Klinefelter Klinesfelters syndrome is a genetic endocrine disorder that affects about one in five hundred to one in one thousand live born males. It is the most common chromosomal variation found among humans(Klinefelters Syndrome & Associates). Klinefelters Syndrome is characterized by a lack of normal sexual development, infertility, and psychological adjustment problems (Wyndbrant, Ludman 317). In this chromosomal variation an extra “X” chromosome is present in the sex chromosome, the twenty-third chromosome. Klinefelters Syndrome is also know as “XXY Syndrome.” Klinefelters Syndrome was named after H.F. Klinefelter, who studied these patients at Harvard. Klinefelter noted similar characteristics prevalent among the men and boys he studied.
He noted that all patients were sterile. They had normal sexual function, yet they could not produce sperm to father children (Wynbrant, Ludman 318). Other characteristics included abnormal breast development, incomplete masculine build, and social and/or school learning difficulties (Murken 14). Klinefelters Syndrome may remain unnoticed until puberty. At this time, incomplete masculinization or development of female characteristics (enlarged breats) brings them to medical attention. During puberty breast tissue among those afflicted develops and continues to grow, often leading to surgical removal of breast tissue (Klinefelter Syndrome & Associates).
Most afflicted individuals tend to be tall, though not particulary atheletic or coordinated.
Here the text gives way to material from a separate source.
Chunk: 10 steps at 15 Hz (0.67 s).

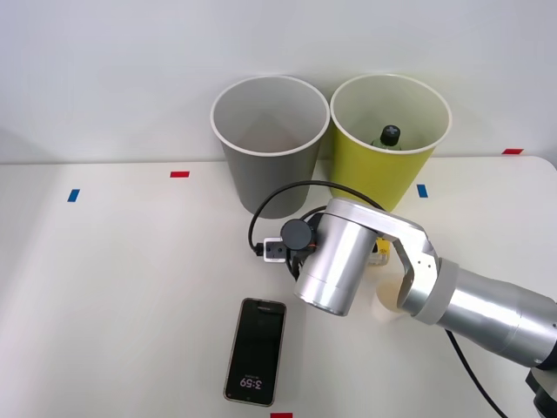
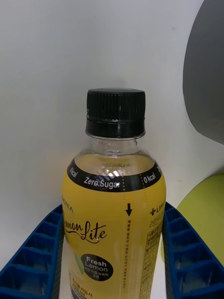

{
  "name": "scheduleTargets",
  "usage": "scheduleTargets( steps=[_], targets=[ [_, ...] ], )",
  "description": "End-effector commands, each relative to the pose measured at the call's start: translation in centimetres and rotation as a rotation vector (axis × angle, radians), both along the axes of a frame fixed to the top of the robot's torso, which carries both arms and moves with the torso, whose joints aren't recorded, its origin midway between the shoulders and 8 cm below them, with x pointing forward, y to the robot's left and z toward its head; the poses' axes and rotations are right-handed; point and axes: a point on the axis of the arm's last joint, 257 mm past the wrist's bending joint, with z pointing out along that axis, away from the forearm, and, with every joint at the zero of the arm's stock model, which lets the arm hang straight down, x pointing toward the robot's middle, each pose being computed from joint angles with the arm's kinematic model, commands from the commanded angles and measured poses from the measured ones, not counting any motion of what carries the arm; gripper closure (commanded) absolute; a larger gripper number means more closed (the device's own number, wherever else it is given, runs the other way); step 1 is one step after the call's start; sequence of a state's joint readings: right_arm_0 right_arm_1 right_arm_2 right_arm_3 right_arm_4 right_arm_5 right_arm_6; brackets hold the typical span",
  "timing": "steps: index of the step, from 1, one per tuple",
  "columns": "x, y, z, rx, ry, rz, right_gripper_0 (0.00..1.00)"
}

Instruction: Put cans in the gray bin, plastic bottles in the light green bin

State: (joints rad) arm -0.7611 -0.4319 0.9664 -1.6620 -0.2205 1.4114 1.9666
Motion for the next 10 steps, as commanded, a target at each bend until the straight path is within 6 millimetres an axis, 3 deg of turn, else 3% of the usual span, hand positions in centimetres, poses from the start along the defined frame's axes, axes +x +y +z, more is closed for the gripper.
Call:
scheduleTargets(
  steps=[1,3,5,10],
  targets=[
    [-0.9,-0.9,0.7,-0.023,-0.004,0.010,0.99],
    [-2.0,-1.3,0.8,-0.040,0.000,0.022,1.00],
    [-4.0,-0.6,0.4,0.068,0.040,-0.036,1.00],
    [-7.4,5.1,1.8,0.427,0.094,-0.115,1.00]
  ],
)
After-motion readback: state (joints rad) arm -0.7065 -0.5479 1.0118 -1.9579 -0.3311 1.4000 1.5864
Also, there is an increased risk of speech or language problems which can contribute to social and school learning problems (Murken 19). The psychological impact of Klinefelters Sydrome is quite fascinating. Individuals may have less confidence in their maleness. They may appear more immature, shy, and dependent than other boys their age. Also, the may seem more passive and apathetic, lack intiative, and have fragile self-esteem (Wynbrant, Ludman 316).
These symptoms appear to be caused by the hormonal imbalance. Klinefelters patients exhibit other similar psychological characteristics, such as, a preference for quiet games, hand tremors, concentration difficulty, frustration based outbursts, as well as, a lack of physical endurance (Klinefelters Syndrome & Associates). Klinefelters Syndrome affectx the function of the testes and their ability to produce testosterone. Thus, it appears that the characteristics prevalent in Klinefelters Syndrome are hormonal related. The extra chromosome does not cause Klinefelters Sydrome, a lack of testosterone does.
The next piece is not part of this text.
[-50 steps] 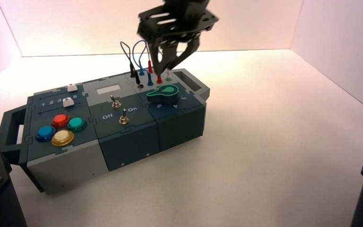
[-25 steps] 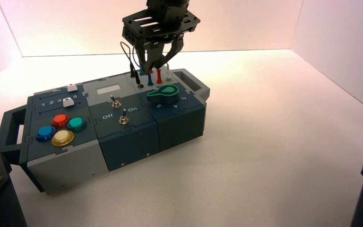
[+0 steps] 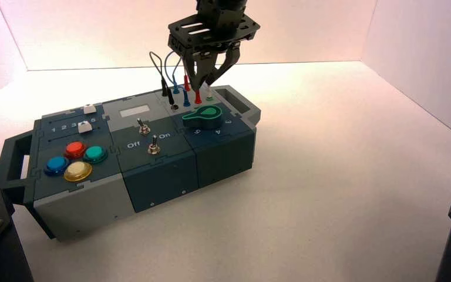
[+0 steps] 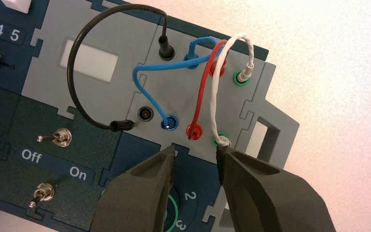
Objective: Pull the red wire.
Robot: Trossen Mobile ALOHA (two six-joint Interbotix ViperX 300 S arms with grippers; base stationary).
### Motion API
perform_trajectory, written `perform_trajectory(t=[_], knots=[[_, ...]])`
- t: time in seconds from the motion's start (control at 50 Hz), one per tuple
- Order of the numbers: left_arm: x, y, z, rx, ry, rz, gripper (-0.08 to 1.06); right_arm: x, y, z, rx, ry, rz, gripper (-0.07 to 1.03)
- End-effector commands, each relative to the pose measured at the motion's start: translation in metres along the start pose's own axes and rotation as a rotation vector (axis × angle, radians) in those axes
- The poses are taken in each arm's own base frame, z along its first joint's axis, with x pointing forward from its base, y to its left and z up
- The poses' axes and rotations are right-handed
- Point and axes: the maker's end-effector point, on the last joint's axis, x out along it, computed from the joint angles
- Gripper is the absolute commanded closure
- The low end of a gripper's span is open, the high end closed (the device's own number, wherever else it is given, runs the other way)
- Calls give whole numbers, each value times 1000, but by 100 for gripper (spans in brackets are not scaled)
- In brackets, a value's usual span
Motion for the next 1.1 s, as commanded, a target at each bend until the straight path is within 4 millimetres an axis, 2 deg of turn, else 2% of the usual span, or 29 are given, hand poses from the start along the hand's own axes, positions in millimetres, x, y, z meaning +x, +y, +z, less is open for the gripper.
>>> perform_trajectory(t=[0.02, 0.52, 0.9, 1.1], knots=[[-2, 1, 12, 0, -27, 5, 101, -12, -3, 19, 3, -55, -3, 49], [-3, 1, 13, 0, -31, 5, 101, -7, 9, 17, 33, -37, 30, 54], [-5, 1, 14, 1, -41, 5, 101, -4, 12, 29, 34, -54, 36, 55], [-5, 1, 15, 1, -44, 5, 101, 2, 12, 29, 34, -43, 35, 57]])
Early testosterone level monitoring is helpful. This hormonal imbalance is treated with depotestosterone, a synthetic form of testosterone. It is administered once a month. The results of the treatment can be seen in the progression of physical and sexual development, including pubic hair, increase in penis size, beard growth, deepening of voice, and an increase in muscle build and strength. Also, many of the psychological characteristics appear to be benefitted by the testosterone therapy (Klinefelters Syndrome & Associates).
Benefits of testosterone therapy include a clarity of thought, more energy and a higher degree of endurance. Also, testosterone therapy appears to control hand tremors, give the individual greater self esteem, as well as, an easier time in school and work settings (Murken 35). Even with the testosterone therapy, Klinefelters patients remain infertile (Klinefelters Syndrome and Associates).